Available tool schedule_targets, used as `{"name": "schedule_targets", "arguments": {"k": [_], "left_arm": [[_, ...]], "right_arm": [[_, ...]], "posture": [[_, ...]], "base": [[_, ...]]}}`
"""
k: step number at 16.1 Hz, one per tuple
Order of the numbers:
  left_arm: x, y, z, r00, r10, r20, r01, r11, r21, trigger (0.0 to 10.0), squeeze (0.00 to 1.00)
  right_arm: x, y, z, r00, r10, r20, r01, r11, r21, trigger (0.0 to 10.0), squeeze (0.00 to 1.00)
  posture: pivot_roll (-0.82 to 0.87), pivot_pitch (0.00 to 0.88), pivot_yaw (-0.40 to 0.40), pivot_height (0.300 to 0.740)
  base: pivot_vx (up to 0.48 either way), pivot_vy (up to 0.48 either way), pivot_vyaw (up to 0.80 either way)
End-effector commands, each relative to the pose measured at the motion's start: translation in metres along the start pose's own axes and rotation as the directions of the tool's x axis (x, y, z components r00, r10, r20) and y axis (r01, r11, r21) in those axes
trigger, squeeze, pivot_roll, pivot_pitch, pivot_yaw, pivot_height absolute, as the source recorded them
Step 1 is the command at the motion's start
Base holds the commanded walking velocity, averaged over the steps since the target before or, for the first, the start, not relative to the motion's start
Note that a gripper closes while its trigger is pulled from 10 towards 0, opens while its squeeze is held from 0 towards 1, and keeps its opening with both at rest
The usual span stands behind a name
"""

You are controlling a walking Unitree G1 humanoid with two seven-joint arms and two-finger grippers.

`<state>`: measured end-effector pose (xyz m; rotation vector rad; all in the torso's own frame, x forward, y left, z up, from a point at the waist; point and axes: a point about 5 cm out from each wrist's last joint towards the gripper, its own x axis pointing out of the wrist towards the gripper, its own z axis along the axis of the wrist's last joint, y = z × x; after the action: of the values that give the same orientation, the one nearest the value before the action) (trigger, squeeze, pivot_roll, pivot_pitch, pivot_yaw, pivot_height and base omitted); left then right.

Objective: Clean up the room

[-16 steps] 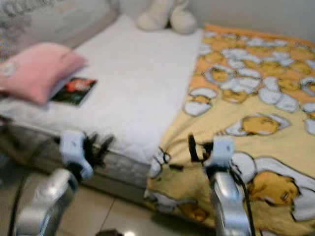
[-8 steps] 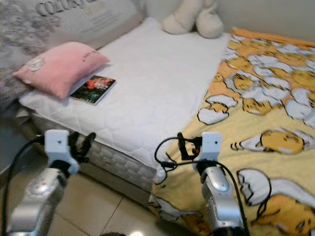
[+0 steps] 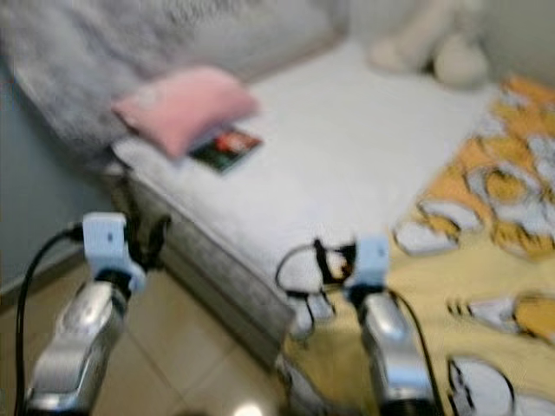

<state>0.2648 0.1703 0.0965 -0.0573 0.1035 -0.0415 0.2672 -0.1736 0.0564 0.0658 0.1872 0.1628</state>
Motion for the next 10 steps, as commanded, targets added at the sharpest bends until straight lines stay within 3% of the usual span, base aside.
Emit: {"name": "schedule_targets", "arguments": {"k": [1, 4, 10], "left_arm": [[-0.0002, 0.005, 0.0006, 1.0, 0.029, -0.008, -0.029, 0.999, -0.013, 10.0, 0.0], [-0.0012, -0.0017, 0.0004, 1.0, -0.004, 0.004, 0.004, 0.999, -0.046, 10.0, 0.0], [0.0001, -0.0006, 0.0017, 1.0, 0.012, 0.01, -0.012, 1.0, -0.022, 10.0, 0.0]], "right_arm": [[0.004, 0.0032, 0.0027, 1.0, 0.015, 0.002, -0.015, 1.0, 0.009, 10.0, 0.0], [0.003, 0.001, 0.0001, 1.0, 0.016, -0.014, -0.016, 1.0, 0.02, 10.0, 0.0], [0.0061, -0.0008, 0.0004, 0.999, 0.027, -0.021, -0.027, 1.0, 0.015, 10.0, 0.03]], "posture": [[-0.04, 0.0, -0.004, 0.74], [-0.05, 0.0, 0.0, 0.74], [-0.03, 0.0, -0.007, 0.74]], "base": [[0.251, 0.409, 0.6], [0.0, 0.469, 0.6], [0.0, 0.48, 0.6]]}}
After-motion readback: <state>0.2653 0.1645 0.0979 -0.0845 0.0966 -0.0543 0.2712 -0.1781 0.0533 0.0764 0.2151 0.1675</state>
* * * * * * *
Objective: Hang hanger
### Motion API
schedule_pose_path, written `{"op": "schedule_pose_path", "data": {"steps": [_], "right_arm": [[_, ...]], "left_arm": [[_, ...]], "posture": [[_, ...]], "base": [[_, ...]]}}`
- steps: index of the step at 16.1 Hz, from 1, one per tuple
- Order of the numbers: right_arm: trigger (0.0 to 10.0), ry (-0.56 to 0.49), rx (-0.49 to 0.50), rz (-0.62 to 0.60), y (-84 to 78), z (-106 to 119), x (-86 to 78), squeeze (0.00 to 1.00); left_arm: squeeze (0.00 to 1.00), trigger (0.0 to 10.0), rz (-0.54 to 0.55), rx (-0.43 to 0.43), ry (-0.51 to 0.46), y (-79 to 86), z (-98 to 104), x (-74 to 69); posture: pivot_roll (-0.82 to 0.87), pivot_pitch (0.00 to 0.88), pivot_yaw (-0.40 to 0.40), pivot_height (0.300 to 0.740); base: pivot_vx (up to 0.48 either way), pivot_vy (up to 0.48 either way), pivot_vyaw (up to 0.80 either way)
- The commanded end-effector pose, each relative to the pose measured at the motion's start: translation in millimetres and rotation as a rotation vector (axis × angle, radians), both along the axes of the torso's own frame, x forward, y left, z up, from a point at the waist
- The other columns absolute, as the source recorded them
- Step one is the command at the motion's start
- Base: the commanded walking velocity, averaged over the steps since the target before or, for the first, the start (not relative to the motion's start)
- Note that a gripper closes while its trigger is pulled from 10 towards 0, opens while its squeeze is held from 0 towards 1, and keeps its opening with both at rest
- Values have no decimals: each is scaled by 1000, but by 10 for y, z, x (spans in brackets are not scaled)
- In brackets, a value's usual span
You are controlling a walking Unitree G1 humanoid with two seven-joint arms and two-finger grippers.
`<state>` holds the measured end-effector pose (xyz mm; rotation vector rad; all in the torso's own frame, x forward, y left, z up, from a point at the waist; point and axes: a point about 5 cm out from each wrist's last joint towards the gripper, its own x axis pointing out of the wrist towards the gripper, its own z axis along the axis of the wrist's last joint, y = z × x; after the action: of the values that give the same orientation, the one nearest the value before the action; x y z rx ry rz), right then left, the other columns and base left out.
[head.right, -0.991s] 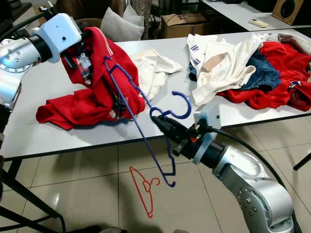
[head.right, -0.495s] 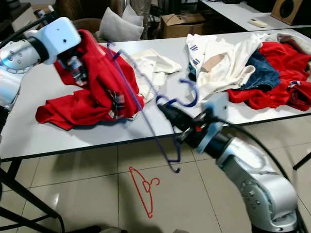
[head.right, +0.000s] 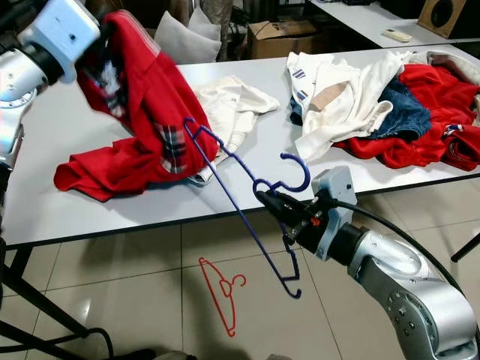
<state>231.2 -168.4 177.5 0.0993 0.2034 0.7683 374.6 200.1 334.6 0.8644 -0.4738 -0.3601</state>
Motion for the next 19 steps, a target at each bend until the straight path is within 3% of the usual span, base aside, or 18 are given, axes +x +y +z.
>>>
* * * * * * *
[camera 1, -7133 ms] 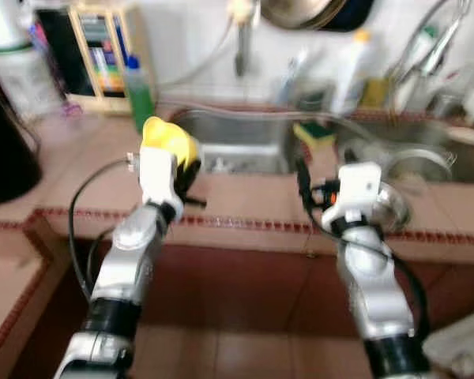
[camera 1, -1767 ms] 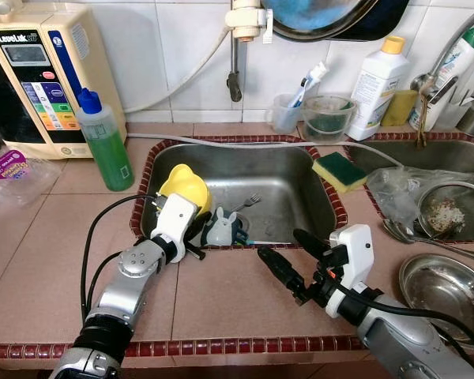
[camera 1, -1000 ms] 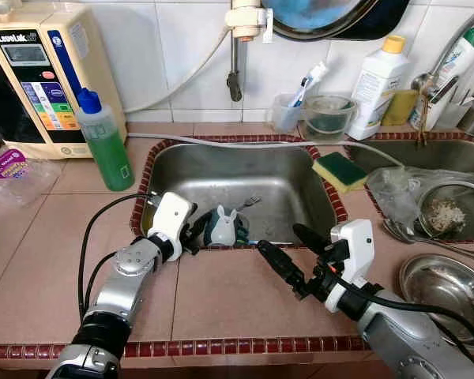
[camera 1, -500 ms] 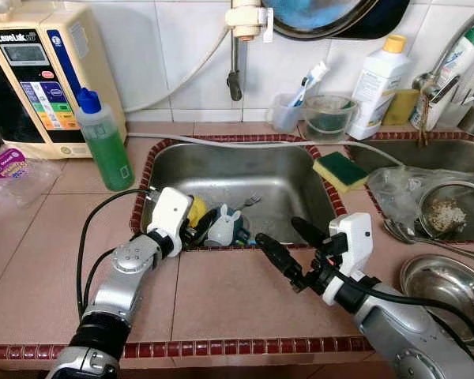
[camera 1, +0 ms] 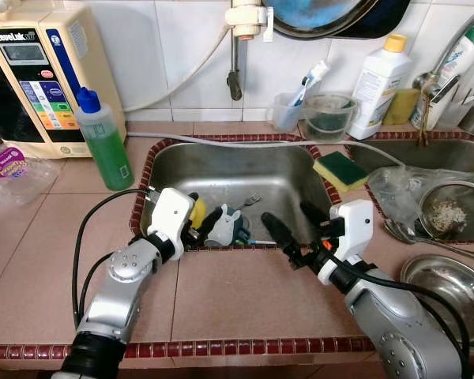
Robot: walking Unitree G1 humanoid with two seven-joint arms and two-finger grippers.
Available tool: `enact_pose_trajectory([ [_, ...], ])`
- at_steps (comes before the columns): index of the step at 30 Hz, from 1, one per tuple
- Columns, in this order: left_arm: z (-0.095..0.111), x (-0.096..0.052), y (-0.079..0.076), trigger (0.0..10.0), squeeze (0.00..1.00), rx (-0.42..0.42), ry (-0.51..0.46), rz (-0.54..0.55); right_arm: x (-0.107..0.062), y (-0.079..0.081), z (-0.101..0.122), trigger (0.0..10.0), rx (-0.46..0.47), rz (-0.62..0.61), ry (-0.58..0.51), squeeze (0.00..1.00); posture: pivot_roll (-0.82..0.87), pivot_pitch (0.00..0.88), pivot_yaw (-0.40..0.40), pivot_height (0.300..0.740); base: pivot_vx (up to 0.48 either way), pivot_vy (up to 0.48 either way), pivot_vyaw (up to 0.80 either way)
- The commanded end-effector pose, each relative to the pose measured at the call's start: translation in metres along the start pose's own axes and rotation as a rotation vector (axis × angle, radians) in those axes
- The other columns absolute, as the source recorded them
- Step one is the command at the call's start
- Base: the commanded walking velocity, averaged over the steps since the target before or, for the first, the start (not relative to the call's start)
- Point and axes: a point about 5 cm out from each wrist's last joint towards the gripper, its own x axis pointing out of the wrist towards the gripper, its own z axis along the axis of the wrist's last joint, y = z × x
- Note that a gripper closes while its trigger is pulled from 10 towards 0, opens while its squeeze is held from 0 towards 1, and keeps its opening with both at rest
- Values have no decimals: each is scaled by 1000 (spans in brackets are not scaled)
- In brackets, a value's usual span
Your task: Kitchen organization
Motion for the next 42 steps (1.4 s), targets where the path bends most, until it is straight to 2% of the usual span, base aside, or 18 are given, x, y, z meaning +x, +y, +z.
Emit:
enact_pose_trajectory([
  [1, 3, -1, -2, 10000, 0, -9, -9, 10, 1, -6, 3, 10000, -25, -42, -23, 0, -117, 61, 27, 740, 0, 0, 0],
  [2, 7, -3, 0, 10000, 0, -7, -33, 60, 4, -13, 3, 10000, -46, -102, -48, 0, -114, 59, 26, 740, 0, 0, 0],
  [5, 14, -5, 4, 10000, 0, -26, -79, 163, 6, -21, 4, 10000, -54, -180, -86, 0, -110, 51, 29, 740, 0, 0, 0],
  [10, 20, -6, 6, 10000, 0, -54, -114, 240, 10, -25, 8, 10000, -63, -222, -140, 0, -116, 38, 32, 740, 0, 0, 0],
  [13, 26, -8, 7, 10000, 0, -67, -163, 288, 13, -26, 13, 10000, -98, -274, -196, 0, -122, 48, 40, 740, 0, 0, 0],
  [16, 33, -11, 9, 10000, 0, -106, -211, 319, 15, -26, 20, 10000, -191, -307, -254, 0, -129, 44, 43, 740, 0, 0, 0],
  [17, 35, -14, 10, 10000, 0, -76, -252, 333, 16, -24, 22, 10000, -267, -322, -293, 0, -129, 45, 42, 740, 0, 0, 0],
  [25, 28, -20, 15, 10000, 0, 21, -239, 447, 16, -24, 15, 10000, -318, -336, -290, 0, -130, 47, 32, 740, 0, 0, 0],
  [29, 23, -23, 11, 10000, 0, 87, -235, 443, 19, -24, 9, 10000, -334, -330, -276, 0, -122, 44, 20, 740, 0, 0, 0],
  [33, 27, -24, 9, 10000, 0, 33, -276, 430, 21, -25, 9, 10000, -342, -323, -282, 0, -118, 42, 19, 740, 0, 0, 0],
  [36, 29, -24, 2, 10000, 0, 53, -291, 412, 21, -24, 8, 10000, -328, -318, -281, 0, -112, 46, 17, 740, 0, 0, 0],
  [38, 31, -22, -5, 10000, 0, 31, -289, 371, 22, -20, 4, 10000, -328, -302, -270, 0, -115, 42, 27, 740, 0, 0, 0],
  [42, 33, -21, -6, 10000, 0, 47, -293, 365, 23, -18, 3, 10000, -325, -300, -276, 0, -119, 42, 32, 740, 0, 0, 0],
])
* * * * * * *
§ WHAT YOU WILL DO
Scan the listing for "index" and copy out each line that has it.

§ RESULT
- steps: index of the step at 16.1 Hz, from 1, one per tuple
- at_steps (comes before the columns): index of the step at 30 Hz, from 1, one per tuple

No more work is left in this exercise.